_Directions for this task_
Every line below that holds the string "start" must be copied.

_Dataset content_
++++++++++++++++++++

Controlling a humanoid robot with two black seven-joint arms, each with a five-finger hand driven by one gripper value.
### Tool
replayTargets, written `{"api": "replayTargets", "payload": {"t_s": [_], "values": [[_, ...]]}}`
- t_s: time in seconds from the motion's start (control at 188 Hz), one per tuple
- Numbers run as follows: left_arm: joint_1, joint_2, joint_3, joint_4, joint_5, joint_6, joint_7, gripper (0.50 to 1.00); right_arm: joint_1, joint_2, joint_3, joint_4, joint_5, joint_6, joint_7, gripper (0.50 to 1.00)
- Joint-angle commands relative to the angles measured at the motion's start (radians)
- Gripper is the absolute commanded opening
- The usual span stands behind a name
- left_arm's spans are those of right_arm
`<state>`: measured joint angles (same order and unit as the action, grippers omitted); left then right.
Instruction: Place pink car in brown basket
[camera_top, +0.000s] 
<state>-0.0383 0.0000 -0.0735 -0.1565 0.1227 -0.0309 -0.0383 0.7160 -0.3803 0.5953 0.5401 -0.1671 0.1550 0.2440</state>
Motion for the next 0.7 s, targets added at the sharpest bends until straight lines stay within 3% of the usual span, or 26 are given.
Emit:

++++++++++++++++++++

_Finished exercise_
- t_s: time in seconds from the motion's start (control at 188 Hz), one per tuple
- Joint-angle commands relative to the angles measured at the motion's start (radians)

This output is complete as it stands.